Your objective
Print the entries exactly; no image belongs in the copy.

(Records from a data collection)
***

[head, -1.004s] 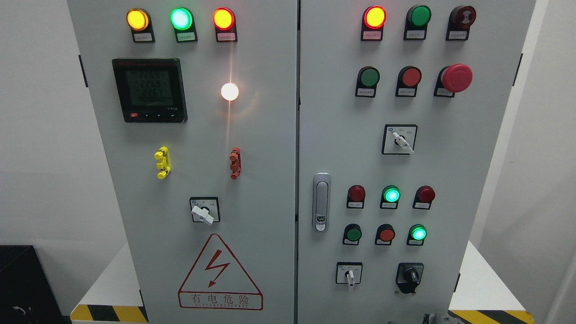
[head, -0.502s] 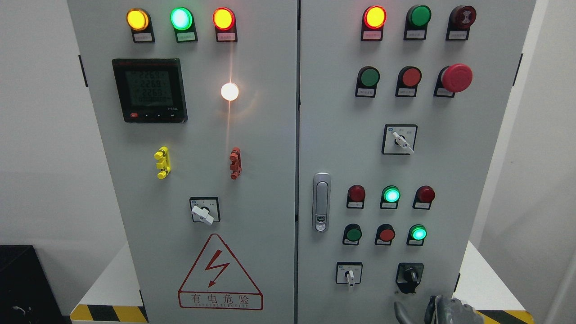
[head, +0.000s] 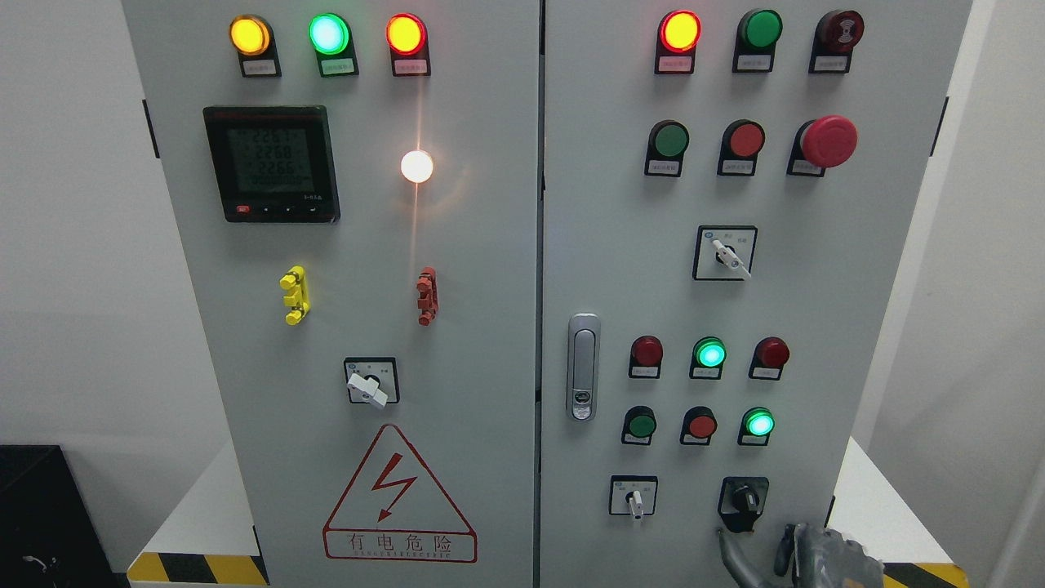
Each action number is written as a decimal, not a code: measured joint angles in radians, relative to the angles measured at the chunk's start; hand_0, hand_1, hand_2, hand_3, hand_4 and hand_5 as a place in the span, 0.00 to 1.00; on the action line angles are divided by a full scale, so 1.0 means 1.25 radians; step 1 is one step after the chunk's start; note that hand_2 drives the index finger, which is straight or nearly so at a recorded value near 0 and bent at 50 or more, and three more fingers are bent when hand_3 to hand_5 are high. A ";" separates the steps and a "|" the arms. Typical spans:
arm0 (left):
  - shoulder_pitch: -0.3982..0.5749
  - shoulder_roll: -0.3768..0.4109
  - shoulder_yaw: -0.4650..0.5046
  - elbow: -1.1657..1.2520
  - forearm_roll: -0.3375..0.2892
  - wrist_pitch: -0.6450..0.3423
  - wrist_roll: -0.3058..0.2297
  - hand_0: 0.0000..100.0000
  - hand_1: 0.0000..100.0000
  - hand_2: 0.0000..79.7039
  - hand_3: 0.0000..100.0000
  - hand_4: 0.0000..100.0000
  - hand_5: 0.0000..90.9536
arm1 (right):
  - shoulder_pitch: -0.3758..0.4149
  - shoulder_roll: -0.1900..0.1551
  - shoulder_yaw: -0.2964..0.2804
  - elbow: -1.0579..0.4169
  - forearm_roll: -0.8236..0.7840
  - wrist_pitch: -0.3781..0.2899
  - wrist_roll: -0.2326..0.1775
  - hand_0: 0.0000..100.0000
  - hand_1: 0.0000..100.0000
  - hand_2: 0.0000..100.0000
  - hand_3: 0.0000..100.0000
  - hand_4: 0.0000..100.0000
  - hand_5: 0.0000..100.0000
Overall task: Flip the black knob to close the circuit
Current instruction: 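Raise the right hand up to the black rotary knob at the bottom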
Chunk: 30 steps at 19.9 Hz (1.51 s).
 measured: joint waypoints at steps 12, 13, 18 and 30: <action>0.000 0.000 0.000 0.000 0.000 0.000 0.000 0.12 0.56 0.00 0.00 0.00 0.00 | -0.011 -0.001 -0.007 -0.002 -0.003 0.000 0.009 0.00 0.07 0.80 0.98 0.91 1.00; 0.000 0.000 0.000 0.000 0.000 0.000 0.000 0.12 0.56 0.00 0.00 0.00 0.00 | -0.013 -0.001 -0.007 -0.002 -0.003 0.000 0.009 0.00 0.07 0.80 0.98 0.91 1.00; 0.000 0.000 0.000 0.000 0.000 0.000 0.000 0.12 0.56 0.00 0.00 0.00 0.00 | -0.016 -0.002 -0.007 -0.007 -0.005 0.000 0.010 0.00 0.07 0.80 0.98 0.91 1.00; 0.000 0.000 0.000 0.000 0.000 0.000 0.000 0.12 0.56 0.00 0.00 0.00 0.00 | -0.017 -0.003 -0.006 -0.023 -0.006 -0.001 0.013 0.00 0.07 0.80 0.98 0.91 1.00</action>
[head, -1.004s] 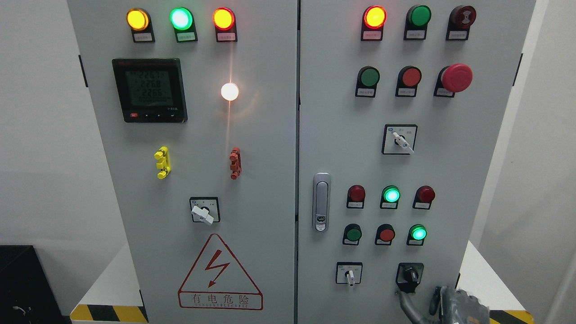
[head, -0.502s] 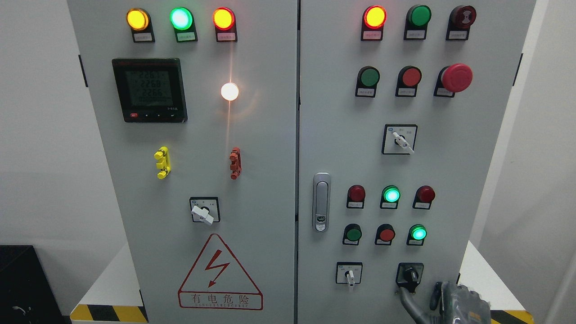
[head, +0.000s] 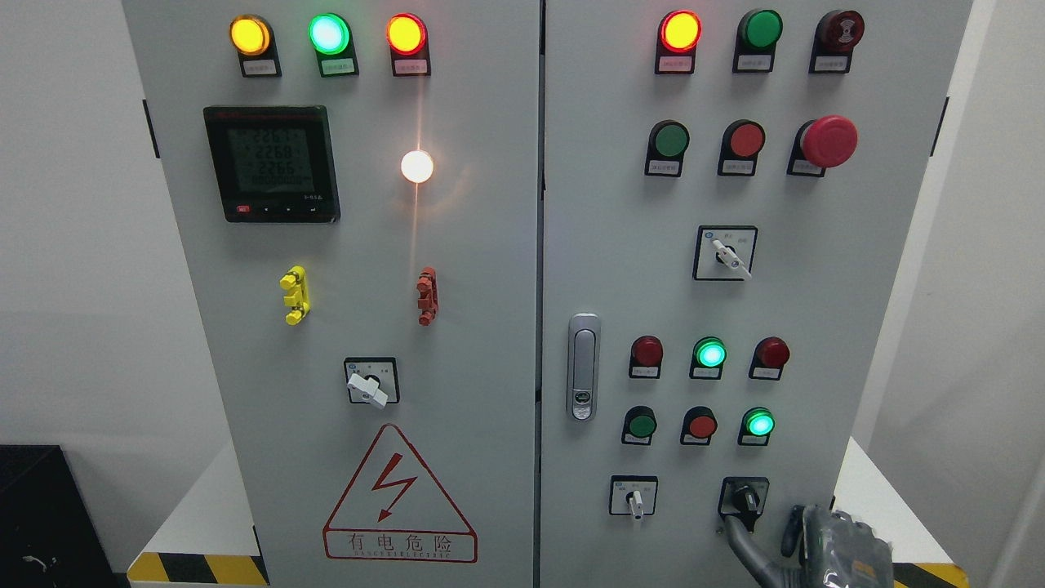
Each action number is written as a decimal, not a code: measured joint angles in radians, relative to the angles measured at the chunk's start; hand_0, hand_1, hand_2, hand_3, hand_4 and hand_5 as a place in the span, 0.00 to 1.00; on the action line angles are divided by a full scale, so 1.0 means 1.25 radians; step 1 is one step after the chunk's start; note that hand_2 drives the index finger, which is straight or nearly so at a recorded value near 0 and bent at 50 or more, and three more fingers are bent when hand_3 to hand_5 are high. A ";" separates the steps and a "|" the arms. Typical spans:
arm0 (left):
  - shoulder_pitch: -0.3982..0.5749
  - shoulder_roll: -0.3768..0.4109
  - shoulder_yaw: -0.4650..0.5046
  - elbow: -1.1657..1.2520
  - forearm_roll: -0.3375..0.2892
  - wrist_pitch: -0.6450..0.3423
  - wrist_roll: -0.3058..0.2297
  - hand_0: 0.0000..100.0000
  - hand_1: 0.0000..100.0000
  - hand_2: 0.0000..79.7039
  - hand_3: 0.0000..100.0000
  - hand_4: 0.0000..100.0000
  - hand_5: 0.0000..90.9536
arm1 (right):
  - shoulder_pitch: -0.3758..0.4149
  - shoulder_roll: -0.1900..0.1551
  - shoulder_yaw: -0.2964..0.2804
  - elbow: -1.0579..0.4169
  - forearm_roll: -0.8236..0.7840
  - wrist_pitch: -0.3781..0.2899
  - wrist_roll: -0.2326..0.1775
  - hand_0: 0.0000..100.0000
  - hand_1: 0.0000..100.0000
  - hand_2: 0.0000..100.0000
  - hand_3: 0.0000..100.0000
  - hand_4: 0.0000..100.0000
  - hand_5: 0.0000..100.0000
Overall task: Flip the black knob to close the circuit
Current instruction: 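Raise the right hand up to the black rotary knob at the bottom, then grip the black knob with the right hand and twist it clockwise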
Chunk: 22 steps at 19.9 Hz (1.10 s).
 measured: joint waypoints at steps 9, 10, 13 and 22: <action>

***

Written solution
[head, -1.004s] 
[head, -0.502s] 
[head, +0.000s] 
Each action number is written as a decimal, not a code: measured joint angles in radians, relative to the angles measured at the chunk's start; hand_0, hand_1, hand_2, hand_3, hand_4 and hand_5 as a place in the span, 0.00 to 1.00; on the action line angles are divided by a full scale, so 1.0 means 1.25 radians; step 1 is one step after the chunk's start; note that hand_2 drives the index finger, which is straight or nearly so at a recorded value near 0 and bent at 50 or more, and three more fingers are bent when hand_3 to hand_5 are high. A ";" separates the steps and a "|" the arms. Typical spans:
arm0 (left):
  - shoulder_pitch: -0.3982..0.5749
  - shoulder_roll: -0.3768..0.4109
  - shoulder_yaw: -0.4650..0.5046
  - elbow: -1.1657..1.2520
  - forearm_roll: -0.3375..0.2892
  - wrist_pitch: -0.6450..0.3423
  - wrist_roll: -0.3058..0.2297
  - hand_0: 0.0000..100.0000
  - hand_1: 0.0000..100.0000
  - hand_2: 0.0000..79.7039
  - hand_3: 0.0000..100.0000
  - hand_4: 0.0000..100.0000
  - hand_5: 0.0000..90.9536
arm1 (right):
  - shoulder_pitch: -0.3758..0.4149
  - shoulder_roll: -0.1900..0.1551
  - shoulder_yaw: -0.2964..0.2804
  - elbow: -1.0579..0.4169
  - forearm_roll: -0.8236..0.7840
  - wrist_pitch: -0.3781..0.2899
  - wrist_roll: -0.2326..0.1775
  - hand_0: 0.0000..100.0000
  - hand_1: 0.0000..100.0000
  - hand_2: 0.0000..100.0000
  - hand_3: 0.0000..100.0000
  - hand_4: 0.0000..100.0000
  - hand_5: 0.0000..100.0000
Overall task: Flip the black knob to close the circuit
Current instruction: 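Raise the right hand up to the black rotary knob at the bottom
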Chunk: 30 steps at 19.9 Hz (1.51 s).
 measured: joint waypoints at steps 12, 13, 18 and 30: <action>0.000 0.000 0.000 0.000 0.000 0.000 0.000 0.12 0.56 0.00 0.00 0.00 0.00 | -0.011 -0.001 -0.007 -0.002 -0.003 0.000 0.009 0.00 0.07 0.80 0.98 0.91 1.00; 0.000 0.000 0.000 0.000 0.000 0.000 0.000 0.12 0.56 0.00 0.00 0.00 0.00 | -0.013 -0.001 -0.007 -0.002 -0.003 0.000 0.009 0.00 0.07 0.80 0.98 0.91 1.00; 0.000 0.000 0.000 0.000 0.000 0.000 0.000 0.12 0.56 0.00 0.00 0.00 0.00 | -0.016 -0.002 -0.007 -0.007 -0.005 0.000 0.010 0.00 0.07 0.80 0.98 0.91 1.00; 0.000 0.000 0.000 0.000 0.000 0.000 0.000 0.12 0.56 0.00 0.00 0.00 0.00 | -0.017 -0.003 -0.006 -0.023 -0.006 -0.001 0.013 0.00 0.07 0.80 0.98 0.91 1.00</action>
[head, -1.004s] 
[head, -0.502s] 
[head, +0.000s] 
Each action number is written as a decimal, not a code: measured joint angles in radians, relative to the angles measured at the chunk's start; hand_0, hand_1, hand_2, hand_3, hand_4 and hand_5 as a place in the span, 0.00 to 1.00; on the action line angles are divided by a full scale, so 1.0 means 1.25 radians; step 1 is one step after the chunk's start; note that hand_2 drives the index finger, which is straight or nearly so at a recorded value near 0 and bent at 50 or more, and three more fingers are bent when hand_3 to hand_5 are high. A ";" separates the steps and a "|" the arms. Typical spans:
arm0 (left):
  - shoulder_pitch: -0.3982..0.5749
  - shoulder_roll: -0.3768..0.4109
  - shoulder_yaw: -0.4650..0.5046
  - elbow: -1.1657..1.2520
  - forearm_roll: -0.3375..0.2892
  - wrist_pitch: -0.6450..0.3423
  - wrist_roll: -0.3058..0.2297
  - hand_0: 0.0000..100.0000
  - hand_1: 0.0000..100.0000
  - hand_2: 0.0000..79.7039
  - hand_3: 0.0000..100.0000
  - hand_4: 0.0000..100.0000
  - hand_5: 0.0000..90.9536
arm1 (right):
  - shoulder_pitch: -0.3758..0.4149
  - shoulder_roll: -0.1900..0.1551
  - shoulder_yaw: -0.2964..0.2804
  - elbow: -1.0579..0.4169
  - forearm_roll: -0.8236..0.7840
  - wrist_pitch: -0.3781..0.2899
  - wrist_roll: -0.2326..0.1775
  - hand_0: 0.0000..100.0000
  - hand_1: 0.0000..100.0000
  - hand_2: 0.0000..100.0000
  - hand_3: 0.0000..100.0000
  - hand_4: 0.0000..100.0000
  - hand_5: 0.0000..100.0000
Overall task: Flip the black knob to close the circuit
Current instruction: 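Raise the right hand up to the black rotary knob at the bottom, then grip the black knob with the right hand and twist it clockwise
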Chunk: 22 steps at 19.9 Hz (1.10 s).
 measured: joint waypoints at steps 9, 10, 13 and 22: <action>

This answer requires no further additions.